| name | 04-audit |
| description | Audit a codebase read-only across seven quality pillars into one ranked report. Use when the user wants to assess, health-check, or audit a codebase or one pillar. Not for fixing findings, reviewing a change, or checking a feature works. |
| argument-hint | code-quality | architecture | security | dependencies | performance | tests | ui |
| model | opus |
Skill: audit
Diagnose a codebase against quality pillars and emit one ranked findings report. Read-only: it identifies and ranks problems, never changes code.
Actions
| # | Action | Pillar | Lens |
|---|
| 01 | code-quality | code-quality | Clean code (naming, SOLID, DRY, readability, smells) and tech debt (dead code, complexity, file/function size, error handling) |
| 02 | architecture | architecture | Conformance to C4 / ADRs, coupling, boundaries, layering |
| 03 | security | security | OWASP risks, authz, input validation, secrets in code |
| 04 | dependencies | dependencies | CVEs, licenses, outdated and unused deps, supply chain |
| 05 | performance | performance | N+1 queries, hot paths, bundle size, heavy operations |
| 06 | tests | tests | Critical-path coverage, flakiness, test pyramid balance |
| 07 | ui | ui | Loading/error/empty states, visual hierarchy, design-system drift, responsive, a11y |
Run the one pillar named, or offer all seven when the request is unscoped.

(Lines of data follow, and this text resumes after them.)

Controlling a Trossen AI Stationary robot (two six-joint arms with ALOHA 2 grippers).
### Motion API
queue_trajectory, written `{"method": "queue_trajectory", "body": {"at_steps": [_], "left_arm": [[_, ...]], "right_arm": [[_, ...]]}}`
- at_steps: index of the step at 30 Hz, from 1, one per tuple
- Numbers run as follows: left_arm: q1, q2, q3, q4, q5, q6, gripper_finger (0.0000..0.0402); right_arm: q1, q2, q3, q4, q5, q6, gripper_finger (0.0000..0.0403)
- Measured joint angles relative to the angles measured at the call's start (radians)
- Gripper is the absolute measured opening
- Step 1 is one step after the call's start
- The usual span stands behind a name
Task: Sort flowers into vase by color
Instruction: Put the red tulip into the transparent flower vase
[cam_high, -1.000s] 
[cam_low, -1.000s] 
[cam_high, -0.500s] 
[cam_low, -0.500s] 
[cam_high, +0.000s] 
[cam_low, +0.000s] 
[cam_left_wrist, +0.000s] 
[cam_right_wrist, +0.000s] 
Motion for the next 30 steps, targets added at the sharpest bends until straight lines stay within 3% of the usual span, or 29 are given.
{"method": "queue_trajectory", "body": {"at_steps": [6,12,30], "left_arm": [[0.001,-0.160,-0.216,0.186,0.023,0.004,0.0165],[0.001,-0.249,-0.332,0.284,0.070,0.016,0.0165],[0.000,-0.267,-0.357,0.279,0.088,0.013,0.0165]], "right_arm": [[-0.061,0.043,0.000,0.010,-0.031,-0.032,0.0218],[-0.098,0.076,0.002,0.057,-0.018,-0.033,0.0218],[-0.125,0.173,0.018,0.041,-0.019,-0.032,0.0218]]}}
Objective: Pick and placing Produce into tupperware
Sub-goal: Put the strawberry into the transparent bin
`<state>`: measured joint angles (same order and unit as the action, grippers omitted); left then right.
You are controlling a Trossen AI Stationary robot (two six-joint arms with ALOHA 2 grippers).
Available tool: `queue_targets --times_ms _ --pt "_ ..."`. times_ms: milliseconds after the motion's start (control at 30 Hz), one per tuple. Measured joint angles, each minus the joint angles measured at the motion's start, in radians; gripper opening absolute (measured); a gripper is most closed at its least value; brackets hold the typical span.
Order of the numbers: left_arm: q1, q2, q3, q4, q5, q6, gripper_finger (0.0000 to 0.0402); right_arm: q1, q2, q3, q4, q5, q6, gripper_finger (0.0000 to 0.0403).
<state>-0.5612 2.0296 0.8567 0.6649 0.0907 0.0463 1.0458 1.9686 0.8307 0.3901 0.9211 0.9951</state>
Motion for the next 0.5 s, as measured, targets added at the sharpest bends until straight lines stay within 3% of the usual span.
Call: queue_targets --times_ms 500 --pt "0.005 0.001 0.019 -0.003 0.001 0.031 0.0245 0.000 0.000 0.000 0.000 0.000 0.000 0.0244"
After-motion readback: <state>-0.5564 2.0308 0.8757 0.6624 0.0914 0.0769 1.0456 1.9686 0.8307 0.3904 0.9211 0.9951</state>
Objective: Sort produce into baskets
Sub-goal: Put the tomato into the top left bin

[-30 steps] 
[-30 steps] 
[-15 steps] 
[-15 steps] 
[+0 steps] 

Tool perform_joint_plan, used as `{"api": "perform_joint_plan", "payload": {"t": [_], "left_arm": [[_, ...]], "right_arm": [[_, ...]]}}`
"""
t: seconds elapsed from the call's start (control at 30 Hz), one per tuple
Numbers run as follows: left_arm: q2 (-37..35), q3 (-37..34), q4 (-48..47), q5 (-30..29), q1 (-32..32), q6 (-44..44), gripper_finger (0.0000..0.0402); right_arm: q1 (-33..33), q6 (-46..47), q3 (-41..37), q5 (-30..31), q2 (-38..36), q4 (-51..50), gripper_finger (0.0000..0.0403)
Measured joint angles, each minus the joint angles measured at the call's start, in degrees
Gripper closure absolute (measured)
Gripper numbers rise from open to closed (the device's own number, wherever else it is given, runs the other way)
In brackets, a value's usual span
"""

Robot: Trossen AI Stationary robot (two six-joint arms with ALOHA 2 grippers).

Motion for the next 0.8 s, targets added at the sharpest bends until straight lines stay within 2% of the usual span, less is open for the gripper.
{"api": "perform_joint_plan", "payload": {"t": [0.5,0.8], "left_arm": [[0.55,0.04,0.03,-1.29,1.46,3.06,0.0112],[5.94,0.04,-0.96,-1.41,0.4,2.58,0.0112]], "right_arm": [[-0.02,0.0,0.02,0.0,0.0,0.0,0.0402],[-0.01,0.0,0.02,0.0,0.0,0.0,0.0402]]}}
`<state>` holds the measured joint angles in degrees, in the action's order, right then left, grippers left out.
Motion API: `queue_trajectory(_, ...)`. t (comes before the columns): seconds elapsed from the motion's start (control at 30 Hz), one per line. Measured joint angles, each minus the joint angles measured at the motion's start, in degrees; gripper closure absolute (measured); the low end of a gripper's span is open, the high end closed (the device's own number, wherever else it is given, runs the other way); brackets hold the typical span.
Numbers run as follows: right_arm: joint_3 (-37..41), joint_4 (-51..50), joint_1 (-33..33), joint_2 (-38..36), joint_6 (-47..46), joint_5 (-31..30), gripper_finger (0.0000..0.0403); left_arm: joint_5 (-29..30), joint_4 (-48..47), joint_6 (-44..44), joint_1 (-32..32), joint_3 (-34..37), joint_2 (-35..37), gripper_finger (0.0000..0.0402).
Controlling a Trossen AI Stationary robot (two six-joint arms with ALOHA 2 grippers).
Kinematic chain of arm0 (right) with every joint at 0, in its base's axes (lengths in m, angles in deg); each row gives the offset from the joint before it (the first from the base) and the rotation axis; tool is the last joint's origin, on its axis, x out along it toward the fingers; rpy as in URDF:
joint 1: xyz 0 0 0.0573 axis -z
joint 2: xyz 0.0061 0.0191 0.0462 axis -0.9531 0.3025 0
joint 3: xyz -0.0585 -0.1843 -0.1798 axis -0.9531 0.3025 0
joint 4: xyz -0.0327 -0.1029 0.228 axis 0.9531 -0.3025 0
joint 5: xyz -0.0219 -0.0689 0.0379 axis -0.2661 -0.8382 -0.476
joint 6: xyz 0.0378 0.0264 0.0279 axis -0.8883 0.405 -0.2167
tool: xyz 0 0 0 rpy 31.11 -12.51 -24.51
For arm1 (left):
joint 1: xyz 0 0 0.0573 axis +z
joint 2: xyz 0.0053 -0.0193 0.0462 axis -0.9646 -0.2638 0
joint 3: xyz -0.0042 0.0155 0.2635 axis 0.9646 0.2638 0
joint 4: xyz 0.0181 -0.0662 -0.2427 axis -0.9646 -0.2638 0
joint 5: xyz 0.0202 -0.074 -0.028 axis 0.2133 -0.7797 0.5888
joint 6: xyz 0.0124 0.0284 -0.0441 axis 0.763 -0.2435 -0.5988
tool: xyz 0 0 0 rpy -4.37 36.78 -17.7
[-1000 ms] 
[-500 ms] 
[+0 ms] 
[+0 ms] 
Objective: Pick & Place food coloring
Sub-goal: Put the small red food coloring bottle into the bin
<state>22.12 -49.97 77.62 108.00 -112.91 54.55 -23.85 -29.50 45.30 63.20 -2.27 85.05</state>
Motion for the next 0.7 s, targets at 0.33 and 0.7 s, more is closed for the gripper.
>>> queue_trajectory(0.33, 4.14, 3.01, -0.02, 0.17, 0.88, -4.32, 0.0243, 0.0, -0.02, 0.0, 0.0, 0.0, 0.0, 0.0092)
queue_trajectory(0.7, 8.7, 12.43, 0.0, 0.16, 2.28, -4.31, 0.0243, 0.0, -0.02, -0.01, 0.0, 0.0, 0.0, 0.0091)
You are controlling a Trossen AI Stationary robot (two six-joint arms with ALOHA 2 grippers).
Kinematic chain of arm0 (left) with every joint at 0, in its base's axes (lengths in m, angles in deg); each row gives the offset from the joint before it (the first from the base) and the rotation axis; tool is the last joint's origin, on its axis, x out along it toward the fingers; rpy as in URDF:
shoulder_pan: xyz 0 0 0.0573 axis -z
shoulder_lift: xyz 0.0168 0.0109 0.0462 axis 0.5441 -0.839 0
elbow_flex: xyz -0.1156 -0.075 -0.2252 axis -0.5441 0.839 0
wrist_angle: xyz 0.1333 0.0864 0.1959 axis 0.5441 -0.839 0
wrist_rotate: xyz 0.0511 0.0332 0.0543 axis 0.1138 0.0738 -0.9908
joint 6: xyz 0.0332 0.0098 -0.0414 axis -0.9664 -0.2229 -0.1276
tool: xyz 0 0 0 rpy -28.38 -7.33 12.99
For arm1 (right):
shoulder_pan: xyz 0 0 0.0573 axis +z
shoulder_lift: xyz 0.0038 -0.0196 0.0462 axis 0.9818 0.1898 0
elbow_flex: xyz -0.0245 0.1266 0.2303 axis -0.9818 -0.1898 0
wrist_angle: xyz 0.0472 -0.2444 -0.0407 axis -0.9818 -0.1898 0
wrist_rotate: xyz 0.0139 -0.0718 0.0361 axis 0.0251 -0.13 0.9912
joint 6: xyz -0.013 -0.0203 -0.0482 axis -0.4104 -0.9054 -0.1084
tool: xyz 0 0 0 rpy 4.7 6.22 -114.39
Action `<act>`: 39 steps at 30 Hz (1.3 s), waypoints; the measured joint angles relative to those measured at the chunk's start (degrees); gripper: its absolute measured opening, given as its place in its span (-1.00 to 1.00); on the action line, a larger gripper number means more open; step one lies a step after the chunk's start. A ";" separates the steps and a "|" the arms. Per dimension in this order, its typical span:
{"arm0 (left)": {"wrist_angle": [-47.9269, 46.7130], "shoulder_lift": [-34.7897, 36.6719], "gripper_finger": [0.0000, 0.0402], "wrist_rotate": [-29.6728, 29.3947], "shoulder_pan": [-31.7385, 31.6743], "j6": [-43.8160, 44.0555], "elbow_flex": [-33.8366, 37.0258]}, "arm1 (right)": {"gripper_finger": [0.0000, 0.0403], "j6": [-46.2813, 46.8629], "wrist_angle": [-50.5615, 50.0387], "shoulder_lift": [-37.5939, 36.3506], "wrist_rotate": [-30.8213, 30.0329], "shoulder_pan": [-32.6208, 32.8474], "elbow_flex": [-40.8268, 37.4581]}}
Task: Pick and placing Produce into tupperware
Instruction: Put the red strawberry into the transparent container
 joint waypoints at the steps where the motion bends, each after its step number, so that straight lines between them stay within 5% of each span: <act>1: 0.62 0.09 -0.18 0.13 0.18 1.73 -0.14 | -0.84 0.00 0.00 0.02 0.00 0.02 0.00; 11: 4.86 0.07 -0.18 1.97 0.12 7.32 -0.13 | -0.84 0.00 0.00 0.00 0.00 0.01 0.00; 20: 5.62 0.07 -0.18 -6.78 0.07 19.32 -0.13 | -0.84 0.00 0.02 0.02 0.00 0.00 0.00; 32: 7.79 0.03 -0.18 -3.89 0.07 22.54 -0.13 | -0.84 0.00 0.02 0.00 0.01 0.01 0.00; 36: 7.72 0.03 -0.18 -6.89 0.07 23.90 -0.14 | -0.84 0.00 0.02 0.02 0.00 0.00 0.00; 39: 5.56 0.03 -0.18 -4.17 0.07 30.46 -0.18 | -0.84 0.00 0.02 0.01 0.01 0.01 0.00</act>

Before running an action, read its file in actions/, not only the table or assets.
Transversal rules
- Read-only: diagnose and rank, never edit code.
- Scope: run the one named pillar, or for an unscoped request ask once "all seven pillars, or one?" before running. Never silently default to one pillar, never blind-run all without offering the choice.
- One folder per run,
aidd_docs/tasks/<yyyy_mm>/<yyyy_mm_dd>_audit/, like a feature folder. Every pillar that runs always writes its own <pillar>.md there, alone or in a full run. A full run additionally writes a merged report.md: one Findings table (category = pillar, severity-first), one Top-actions list, and one Coverage section over all seven pillars.
- Unscannable pillar: skip it, record it under
Coverage > Skipped with the reason, and never invent findings for it.
- Every finding row carries a severity, its pillar, a concrete
file:line, the issue, a suggested fix, and an effort.
Assets
assets/audit-template.md: the report structure both run modes fill.